§ WORK INSTRUCTION
Reproduce exactly, and only, the lines below from the one containing "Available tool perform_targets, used" through the one containing "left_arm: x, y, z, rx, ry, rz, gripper".
** THE DATA follows **
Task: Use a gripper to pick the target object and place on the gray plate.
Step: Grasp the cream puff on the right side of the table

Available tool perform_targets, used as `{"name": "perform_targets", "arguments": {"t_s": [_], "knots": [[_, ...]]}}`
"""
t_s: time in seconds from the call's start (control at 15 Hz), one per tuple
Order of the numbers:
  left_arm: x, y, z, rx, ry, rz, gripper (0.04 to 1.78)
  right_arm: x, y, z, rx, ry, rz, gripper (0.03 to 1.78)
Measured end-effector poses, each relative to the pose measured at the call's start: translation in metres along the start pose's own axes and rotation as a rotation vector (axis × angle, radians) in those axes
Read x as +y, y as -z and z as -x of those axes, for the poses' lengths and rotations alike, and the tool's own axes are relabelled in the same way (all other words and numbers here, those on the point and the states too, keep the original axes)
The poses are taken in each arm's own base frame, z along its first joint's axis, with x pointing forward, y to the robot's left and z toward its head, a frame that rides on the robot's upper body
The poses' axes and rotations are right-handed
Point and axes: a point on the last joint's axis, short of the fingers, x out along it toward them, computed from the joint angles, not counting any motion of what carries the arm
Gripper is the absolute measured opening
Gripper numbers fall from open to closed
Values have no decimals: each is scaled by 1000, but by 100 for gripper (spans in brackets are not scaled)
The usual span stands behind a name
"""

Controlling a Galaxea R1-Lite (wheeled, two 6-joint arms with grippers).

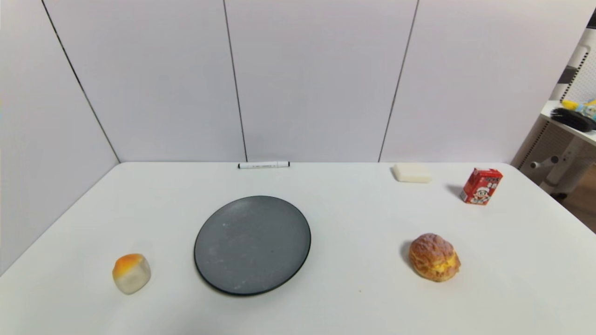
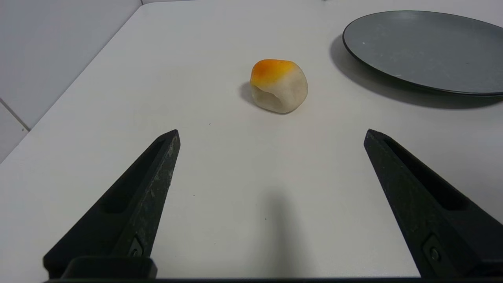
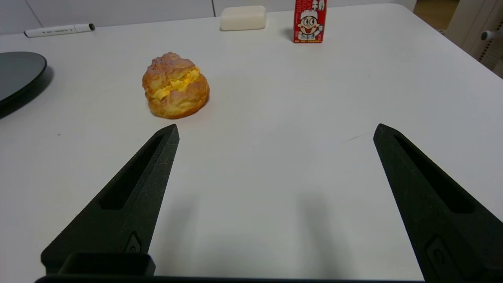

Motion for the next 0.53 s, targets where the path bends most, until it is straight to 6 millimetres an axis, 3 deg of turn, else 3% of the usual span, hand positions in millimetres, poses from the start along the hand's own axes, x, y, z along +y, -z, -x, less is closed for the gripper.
{"name": "perform_targets", "arguments": {"t_s": [0.33,0.53], "knots": [[0,0,0,0,0,0,169,1,-6,2,57,-8,34,171],[0,0,0,0,0,1,169,4,-51,1,97,-46,42,171]]}}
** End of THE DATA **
§ SOLUTION FOR THIS PROBLEM
Available tool perform_targets, used as `{"name": "perform_targets", "arguments": {"t_s": [_], "knots": [[_, ...]]}}`
"""
t_s: time in seconds from the call's start (control at 15 Hz), one per tuple
Order of the numbers:
  left_arm: x, y, z, rx, ry, rz, gripper (0.04 to 1.78)

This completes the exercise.